▸ TASK DESCRIPTION
What lines in the material hold the string "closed"? Copy out each of them.

** Opening PROVIDED RECORDS block **

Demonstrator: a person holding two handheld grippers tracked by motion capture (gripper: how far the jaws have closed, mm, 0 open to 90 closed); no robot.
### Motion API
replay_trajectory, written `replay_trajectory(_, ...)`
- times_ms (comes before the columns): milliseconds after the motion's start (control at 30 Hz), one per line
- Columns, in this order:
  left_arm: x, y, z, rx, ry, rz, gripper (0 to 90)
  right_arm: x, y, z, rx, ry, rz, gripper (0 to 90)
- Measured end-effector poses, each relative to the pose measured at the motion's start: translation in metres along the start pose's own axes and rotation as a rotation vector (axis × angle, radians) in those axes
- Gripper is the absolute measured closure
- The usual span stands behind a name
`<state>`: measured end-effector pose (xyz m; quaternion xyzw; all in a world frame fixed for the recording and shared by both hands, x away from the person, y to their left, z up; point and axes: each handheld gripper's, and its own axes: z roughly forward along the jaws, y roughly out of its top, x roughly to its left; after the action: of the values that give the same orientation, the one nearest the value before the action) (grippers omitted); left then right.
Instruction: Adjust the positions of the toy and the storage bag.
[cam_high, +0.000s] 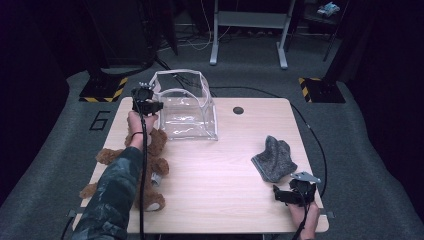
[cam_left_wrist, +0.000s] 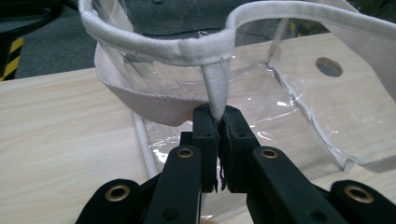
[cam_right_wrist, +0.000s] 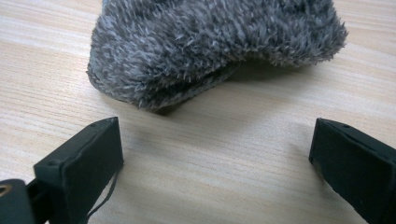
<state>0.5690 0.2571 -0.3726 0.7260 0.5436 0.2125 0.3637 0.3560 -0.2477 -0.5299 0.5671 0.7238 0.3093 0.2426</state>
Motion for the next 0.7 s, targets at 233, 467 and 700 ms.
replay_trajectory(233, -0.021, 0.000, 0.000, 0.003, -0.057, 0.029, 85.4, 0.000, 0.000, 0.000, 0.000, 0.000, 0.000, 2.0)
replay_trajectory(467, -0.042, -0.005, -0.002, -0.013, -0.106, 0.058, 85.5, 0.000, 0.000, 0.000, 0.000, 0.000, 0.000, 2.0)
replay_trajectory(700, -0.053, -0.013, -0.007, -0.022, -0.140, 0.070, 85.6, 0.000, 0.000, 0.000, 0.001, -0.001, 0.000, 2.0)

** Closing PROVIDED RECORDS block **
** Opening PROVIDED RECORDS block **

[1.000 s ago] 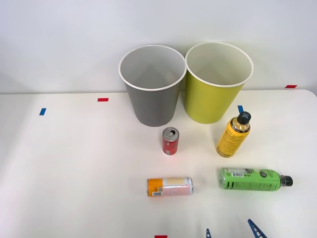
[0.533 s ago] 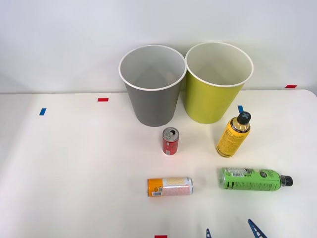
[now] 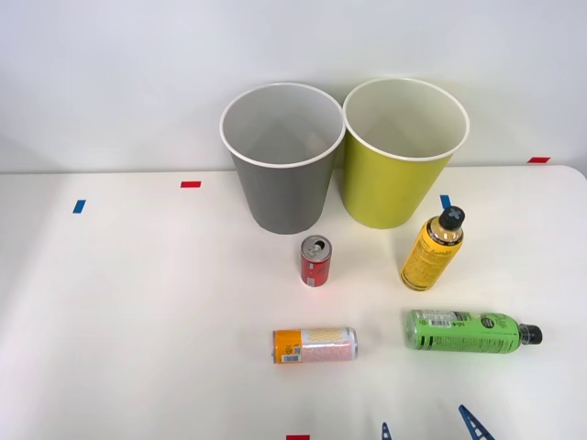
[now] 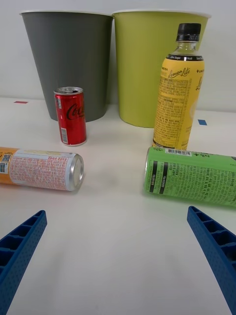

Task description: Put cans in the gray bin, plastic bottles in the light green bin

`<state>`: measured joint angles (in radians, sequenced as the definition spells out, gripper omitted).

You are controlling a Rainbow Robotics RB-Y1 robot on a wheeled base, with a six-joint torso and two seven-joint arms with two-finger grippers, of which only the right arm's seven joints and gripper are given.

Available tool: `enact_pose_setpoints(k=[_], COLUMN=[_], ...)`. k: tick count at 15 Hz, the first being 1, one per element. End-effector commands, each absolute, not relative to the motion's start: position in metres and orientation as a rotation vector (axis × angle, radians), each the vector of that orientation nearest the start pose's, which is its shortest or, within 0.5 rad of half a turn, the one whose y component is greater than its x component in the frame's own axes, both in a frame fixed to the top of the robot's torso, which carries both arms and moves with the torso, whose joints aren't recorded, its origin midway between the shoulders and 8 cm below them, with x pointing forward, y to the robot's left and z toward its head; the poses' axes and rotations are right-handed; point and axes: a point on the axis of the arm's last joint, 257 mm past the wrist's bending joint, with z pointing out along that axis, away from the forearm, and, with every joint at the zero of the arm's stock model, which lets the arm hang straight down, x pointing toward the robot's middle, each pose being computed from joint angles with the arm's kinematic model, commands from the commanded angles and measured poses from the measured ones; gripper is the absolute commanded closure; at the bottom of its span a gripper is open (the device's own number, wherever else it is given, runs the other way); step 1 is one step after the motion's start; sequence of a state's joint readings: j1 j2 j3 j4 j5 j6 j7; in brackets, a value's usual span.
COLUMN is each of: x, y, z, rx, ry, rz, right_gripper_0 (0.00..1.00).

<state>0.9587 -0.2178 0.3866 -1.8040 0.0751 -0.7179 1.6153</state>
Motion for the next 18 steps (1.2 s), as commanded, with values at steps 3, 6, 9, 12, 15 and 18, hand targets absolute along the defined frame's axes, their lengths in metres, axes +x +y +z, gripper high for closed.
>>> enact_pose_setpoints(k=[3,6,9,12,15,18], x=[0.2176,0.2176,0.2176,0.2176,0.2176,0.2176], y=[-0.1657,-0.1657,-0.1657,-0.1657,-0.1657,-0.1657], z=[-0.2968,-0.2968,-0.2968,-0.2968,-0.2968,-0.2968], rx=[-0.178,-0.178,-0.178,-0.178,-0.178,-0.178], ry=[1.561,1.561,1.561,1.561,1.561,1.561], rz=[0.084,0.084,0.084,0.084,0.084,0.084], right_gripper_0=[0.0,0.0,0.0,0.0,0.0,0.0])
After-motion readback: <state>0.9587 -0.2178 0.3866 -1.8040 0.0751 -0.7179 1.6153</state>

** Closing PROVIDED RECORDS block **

▸ SOLUTION TO THIS PROBLEM
Demonstrator: a person holding two handheld grippers tracked by motion capture (gripper: how far the jaws have closed, mm, 0 open to 90 closed); no robot.
Motion for the next 18 steps (1.2 s), as commanded, with values at steps 3, 6, 9, 12, 15 and 18, hand targets absolute along the defined frame's axes, their lengths in metres, axes +x +y +z, gripper high for closed.

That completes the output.